> REQUIREMENT: Pull out every line in the data that has the string "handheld" in it.

> DATA:
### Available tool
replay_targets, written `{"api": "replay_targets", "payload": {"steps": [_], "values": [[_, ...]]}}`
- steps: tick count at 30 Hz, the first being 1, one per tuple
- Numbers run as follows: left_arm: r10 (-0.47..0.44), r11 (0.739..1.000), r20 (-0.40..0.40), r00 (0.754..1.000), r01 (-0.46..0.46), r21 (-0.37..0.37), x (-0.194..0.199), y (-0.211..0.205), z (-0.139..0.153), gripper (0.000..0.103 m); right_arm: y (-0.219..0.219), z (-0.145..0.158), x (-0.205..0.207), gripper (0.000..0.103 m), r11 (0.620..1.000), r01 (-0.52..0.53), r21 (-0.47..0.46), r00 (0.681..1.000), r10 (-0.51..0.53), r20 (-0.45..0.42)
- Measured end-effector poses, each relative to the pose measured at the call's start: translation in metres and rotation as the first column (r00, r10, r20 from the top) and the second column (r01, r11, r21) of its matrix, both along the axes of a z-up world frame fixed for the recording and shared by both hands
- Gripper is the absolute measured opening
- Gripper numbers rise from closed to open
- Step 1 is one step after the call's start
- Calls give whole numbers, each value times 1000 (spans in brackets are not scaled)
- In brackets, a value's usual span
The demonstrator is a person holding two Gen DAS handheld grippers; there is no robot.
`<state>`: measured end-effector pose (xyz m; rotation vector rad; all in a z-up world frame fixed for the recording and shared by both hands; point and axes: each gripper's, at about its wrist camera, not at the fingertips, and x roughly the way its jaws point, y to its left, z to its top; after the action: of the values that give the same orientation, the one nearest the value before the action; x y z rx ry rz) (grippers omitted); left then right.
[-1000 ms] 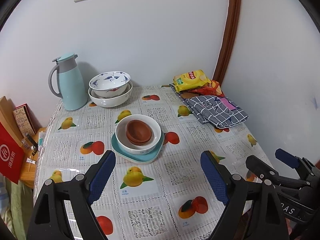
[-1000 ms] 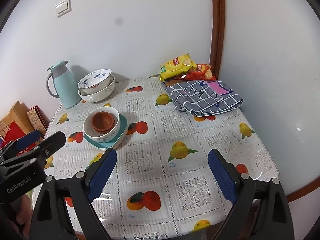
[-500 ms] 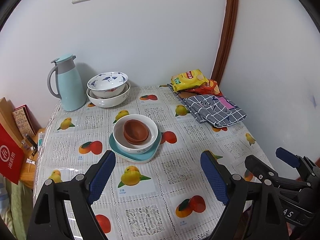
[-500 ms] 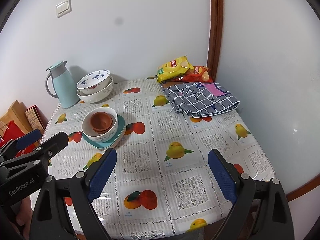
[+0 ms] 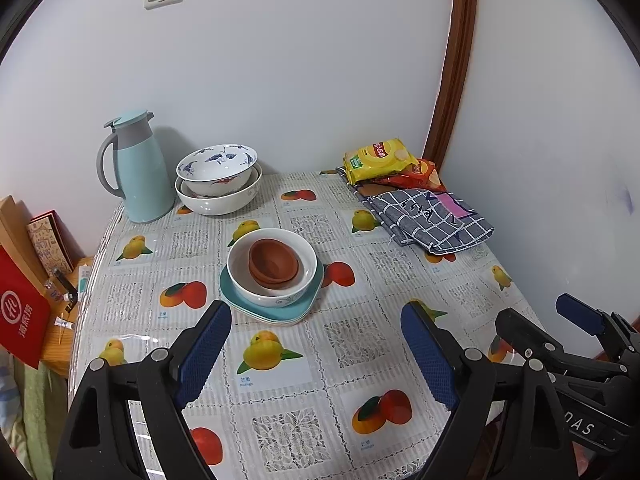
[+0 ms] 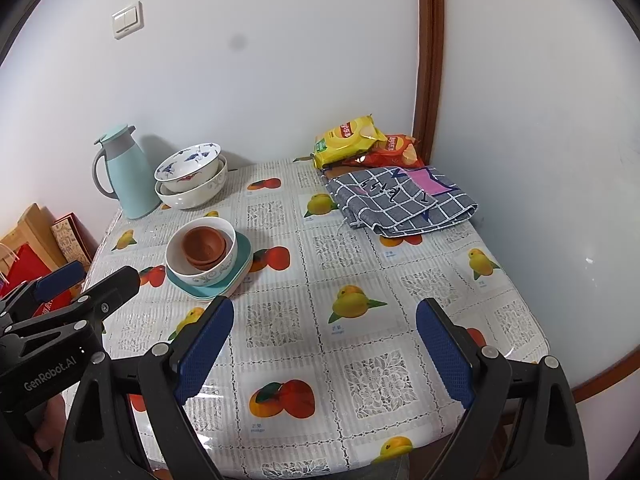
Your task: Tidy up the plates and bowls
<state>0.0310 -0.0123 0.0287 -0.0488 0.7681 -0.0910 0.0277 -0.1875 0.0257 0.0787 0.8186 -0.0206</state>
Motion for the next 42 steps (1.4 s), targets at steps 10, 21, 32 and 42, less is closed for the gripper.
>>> {"api": "replay_targets", "payload": {"steps": [10,21,32,42], "values": [[1,1000,-1,1000,-1,-1,-1,-1,1,86,-1,2,-3,92,1000,6,4,1000,-6,8],[1,1000,-5,1000,-1,-1,-2,0,2,86,-3,3,-3,92,1000,5,6,1000,-5,10],[2,1000,-5,1000,-2,1,-3,-1,2,86,-4,5,-4,92,1000,5,6,1000,-5,13],[-2,1000,-4,1000,2,1,-4,1,2,86,-3,7,-8,92,1000,9,7,1000,-9,18]]}}
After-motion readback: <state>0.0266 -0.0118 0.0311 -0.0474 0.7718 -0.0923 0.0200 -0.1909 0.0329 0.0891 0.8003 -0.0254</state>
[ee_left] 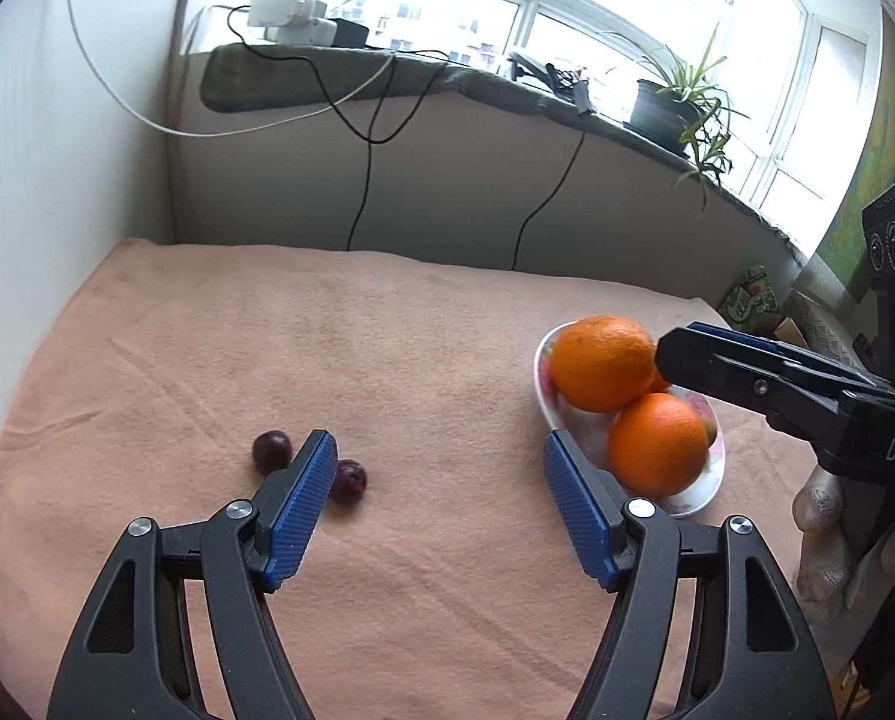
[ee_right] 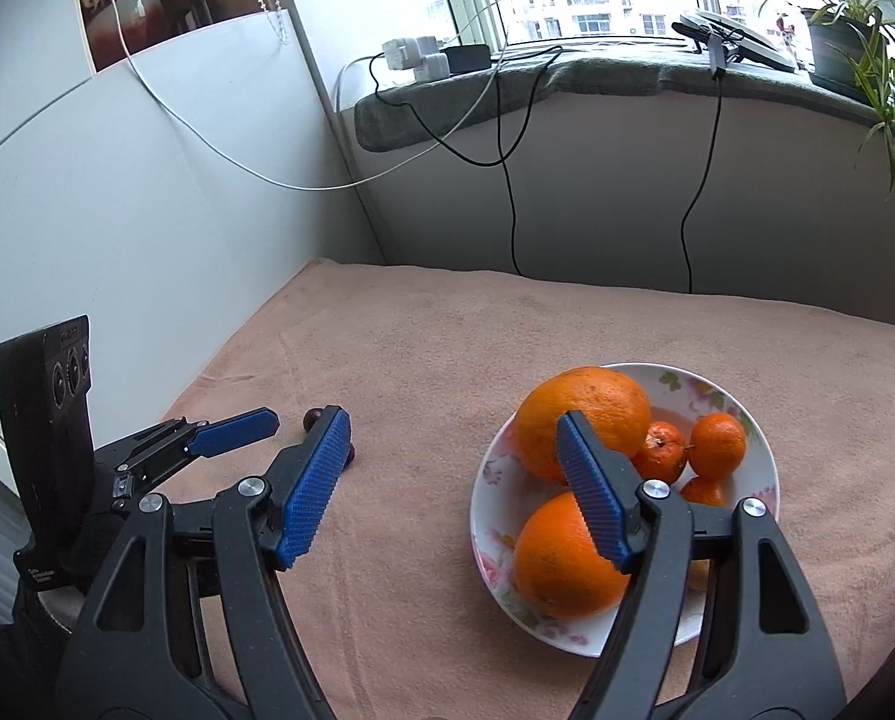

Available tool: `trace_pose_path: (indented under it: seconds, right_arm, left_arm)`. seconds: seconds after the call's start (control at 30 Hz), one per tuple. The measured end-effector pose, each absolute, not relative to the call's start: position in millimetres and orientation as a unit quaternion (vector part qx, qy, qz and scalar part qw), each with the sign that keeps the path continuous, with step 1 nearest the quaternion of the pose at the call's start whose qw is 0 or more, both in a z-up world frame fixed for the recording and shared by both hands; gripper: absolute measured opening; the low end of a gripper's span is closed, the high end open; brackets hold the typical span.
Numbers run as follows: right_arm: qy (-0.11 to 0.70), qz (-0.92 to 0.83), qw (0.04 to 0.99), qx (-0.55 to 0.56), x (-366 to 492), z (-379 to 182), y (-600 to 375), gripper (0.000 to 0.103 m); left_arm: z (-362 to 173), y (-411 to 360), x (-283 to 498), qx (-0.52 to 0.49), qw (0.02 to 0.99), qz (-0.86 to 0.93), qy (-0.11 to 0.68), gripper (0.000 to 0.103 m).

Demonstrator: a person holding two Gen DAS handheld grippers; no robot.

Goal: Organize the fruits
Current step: 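Move both grippers back toward the two loose dark plums, then grasp a dark plum with the left gripper while the right gripper grasps the other plum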

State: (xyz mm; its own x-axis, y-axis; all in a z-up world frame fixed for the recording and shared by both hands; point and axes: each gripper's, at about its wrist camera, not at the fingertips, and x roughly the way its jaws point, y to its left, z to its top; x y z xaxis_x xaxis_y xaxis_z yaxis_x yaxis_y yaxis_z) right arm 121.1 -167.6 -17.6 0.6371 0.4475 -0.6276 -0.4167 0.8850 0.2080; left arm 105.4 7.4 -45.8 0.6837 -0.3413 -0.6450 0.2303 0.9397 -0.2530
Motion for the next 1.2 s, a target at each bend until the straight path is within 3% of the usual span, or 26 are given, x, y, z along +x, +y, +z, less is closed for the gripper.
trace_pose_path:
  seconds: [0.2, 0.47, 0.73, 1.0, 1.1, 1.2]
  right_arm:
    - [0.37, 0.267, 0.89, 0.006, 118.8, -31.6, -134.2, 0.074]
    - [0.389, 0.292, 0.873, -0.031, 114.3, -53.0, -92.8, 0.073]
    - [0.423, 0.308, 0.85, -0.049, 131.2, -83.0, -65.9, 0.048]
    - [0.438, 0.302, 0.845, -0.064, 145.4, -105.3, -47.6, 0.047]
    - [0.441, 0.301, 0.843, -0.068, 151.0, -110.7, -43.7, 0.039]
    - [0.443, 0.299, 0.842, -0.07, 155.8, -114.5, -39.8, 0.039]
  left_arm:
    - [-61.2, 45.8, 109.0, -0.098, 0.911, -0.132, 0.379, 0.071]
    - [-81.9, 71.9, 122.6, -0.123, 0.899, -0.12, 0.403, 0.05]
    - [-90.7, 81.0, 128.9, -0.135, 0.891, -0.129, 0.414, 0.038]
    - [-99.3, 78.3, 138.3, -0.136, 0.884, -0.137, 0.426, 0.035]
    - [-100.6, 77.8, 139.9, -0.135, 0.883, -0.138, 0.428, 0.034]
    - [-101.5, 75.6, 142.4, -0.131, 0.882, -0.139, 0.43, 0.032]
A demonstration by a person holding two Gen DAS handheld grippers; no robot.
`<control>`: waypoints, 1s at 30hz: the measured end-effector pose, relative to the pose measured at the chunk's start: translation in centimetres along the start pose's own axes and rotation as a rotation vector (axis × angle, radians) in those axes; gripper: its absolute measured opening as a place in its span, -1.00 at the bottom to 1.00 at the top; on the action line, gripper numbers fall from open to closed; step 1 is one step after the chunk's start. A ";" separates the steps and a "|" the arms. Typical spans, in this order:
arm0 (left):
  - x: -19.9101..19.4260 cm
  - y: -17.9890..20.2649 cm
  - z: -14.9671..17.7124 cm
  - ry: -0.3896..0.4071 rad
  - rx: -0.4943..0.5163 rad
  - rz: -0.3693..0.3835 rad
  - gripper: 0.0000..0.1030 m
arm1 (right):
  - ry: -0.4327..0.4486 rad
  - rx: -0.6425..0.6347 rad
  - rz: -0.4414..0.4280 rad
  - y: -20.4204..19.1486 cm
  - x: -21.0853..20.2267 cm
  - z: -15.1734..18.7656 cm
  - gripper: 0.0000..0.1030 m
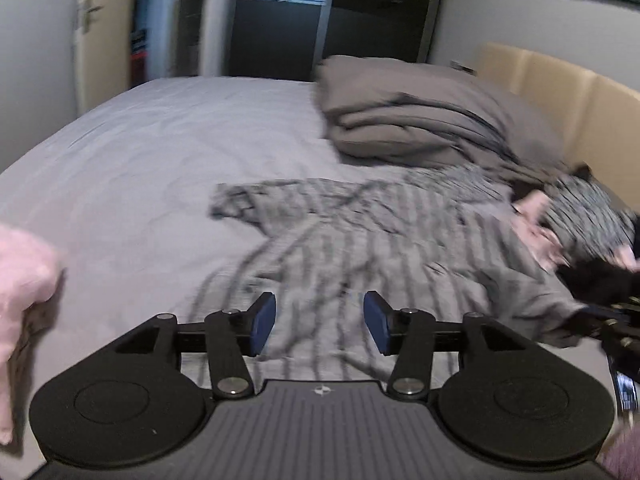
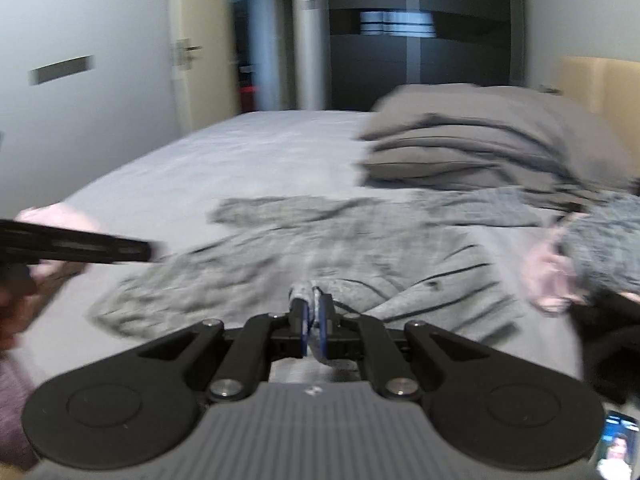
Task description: Fold clothes
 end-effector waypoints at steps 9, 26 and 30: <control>0.1 2.3 0.4 0.006 0.093 0.053 -0.06 | -0.139 -0.107 -0.051 -2.0 0.6 3.4 -0.77; -2.5 13.2 0.0 0.170 0.499 0.191 0.08 | -0.234 -0.109 0.191 6.4 -0.8 0.6 0.12; -1.6 16.4 0.3 0.133 0.586 0.245 0.08 | -0.224 -0.085 0.216 8.9 -0.4 -0.6 0.12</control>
Point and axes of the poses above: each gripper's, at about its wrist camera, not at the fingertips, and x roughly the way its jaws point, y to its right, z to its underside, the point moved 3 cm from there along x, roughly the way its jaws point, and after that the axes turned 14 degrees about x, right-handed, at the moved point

> RESPONSE BOX:
The demonstrator is a person holding two Gen DAS handheld grippers; there is no robot.
Demonstrator: a person holding two Gen DAS handheld grippers; no robot.
A demonstration by a person holding two Gen DAS handheld grippers; no robot.

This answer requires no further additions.